#### What to work on:
Set down, word for word, every line of the listing below, starting with the one that contains "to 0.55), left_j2" and ending with the final line. Include nothing else.

#### Source data:

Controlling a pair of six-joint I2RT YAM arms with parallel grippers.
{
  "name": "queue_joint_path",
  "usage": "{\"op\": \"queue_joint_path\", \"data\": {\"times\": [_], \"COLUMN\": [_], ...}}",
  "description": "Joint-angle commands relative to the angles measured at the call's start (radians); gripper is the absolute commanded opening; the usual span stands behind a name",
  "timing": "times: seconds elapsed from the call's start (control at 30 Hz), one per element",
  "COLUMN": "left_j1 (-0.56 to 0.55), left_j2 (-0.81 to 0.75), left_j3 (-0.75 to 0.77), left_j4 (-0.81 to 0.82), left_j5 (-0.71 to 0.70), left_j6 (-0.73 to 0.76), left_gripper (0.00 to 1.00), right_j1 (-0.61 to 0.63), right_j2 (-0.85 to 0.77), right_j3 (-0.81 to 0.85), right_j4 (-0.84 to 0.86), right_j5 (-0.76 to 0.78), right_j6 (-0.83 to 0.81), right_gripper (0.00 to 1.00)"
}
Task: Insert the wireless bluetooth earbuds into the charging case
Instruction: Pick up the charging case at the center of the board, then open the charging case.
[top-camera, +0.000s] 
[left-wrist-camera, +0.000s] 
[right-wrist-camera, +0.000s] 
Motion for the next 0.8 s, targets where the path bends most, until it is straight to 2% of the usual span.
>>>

#### Solution to this exercise:
  "COLUMN": "left_j1 (-0.56 to 0.55), left_j2 (-0.81 to 0.75), left_j3 (-0.75 to 0.77), left_j4 (-0.81 to 0.82), left_j5 (-0.71 to 0.70), left_j6 (-0.73 to 0.76), left_gripper (0.00 to 1.00), right_j1 (-0.61 to 0.63), right_j2 (-0.85 to 0.77), right_j3 (-0.81 to 0.85), right_j4 (-0.84 to 0.86), right_j5 (-0.76 to 0.78), right_j6 (-0.83 to 0.81), right_gripper (0.00 to 1.00)"
}
Task: Insert the wireless bluetooth earbuds into the charging case
Instruction: Pick up the charging case at the center of the board, then open the charging case.
[top-camera, +0.000s] 
[left-wrist-camera, +0.000s] 
[right-wrist-camera, +0.000s] 
Motion for the next 0.8 s, targets where the path bends most, until it is straight to 2% of the usual span.
>>>

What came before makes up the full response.